KEY POINTS:
I should have known something was up when I walked into the kitchen and found the school newsletter hugging the fridge with the help of a magnet.
Nothing new in that - it often lives on the fridge for days before someone bothers to throw it in the
recycling, largely unread.
However this newsletter caught my eye as it threw out a strong glow of green highlighter calling to me as I fished inside the fridge for milk.
Closer inspection revealed my 10-year-old daughter had thoughtfully highlighted the relevant parts of the newsletter she thought I should read. Items about the upcoming school production gleamed in green, as did something about the school vege garden competition. Interestingly, the principal's plea for parents to pay their school fee donations wasn't highlighted. She had almost certainly checked the records and found we were up to date.
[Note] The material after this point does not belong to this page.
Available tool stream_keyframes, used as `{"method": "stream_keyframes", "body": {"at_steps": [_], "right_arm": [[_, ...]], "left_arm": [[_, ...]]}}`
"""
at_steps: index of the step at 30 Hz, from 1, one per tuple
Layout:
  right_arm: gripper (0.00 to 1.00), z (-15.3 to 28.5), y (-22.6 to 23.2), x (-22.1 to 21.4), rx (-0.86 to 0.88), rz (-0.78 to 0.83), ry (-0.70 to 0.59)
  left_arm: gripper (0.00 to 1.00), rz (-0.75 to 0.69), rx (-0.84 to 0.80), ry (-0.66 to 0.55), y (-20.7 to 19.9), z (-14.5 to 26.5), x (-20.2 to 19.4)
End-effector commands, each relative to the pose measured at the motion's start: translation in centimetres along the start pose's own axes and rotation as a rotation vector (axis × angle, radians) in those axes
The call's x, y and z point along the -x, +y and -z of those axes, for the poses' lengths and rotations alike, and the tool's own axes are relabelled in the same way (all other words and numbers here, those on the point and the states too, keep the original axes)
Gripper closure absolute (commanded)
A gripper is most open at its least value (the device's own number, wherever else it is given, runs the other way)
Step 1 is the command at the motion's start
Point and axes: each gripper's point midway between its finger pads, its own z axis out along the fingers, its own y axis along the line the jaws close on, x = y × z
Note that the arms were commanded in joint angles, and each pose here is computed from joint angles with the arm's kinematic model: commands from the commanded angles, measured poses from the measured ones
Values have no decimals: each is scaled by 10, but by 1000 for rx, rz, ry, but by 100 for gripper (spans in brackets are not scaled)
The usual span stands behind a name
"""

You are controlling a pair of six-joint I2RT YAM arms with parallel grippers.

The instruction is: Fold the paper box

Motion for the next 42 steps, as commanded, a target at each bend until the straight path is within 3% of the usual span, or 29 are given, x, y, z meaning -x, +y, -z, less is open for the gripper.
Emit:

It is not the first time she has taken it upon herself to organise me.
I once found a Post-it note attached to my handbag which read: "Don't forget to pick up Pearl from school at 3pm", and she was the creator of the now infamous shopping list on the fridge invention.
For some mothers, this could be taken as an indication their parenting skills were perhaps lacking in the reliability department.
And I did query my abilities for the 10 minutes it took to put the coffee on, and then I realised that in the 22 years I've been a mother I have never missed a school production - as tempted as I was - nor have I forgotten to pick anyone up from school despite a good effort made by my tendency for long lunches. And we have never run out of food.
After some discussion with her father, we concluded this penchant for organisation on the part of my youngest daughter is a reaction to the elder daughter moving out. I miss her a lot.
She's the closest thing I've had to a sister in the way she keeps a watchful eye, lights up my day with her smile and keeps me calm as she has done miraculously since birth.
From the moment she could smile, she seemed to accept a happy disposition as her default setting. And if I'm honest there may have been some organisational skills applied in my direction from time to time.
In moments of reflection, I have realised my kids would take over the organisation of my life at some stage.
It stands to reason that, as I age and drink more, I will become a little disorganised and forgetful. But I like to think that will happen in my 80s, not my 40s.
So it was with some surprise that my son and his fiancée presented me with a schedule detailing their commitments for the three weeks we will be overseas in the near future. They and Pearl's other three adult siblings will be doing a Party of Five and looking after her, along with her grandparents and friends.
It was a lovely looking thing, using different colours and interesting writing, as they are both artists, and was designed to prompt me into organising a schedule for my youngest daughter while we are away.
I had imagined they would all just work it out between them. I wondered if Pearl was behind it.
And then last Sunday all the kids came for dinner, as they do every week, and announced that from now on they will have a roster for doing the dishes, rather than all crowd into the kitchen and wash one pot and dry one fork each.
The next day I went into the kitchen and there it was.
All nine names of the various children and partners with two ticked for every Sunday.
The fridge is now considering a complaint to the fridges' union about the sheer weight of memos and rosters it is holding on my behalf.
"Do you know who put up the dishes roster?" I asked my eldest daughter. "I did," she said as if nothing had changed.
"Ever since you left I'm feeling like everyone thinks I'm losing it."
"Well, are you?" she inquired, checking up on me.
"I don't know, am I?" I asked.
"It's good you're going on holiday soon," she responded with her calming smile.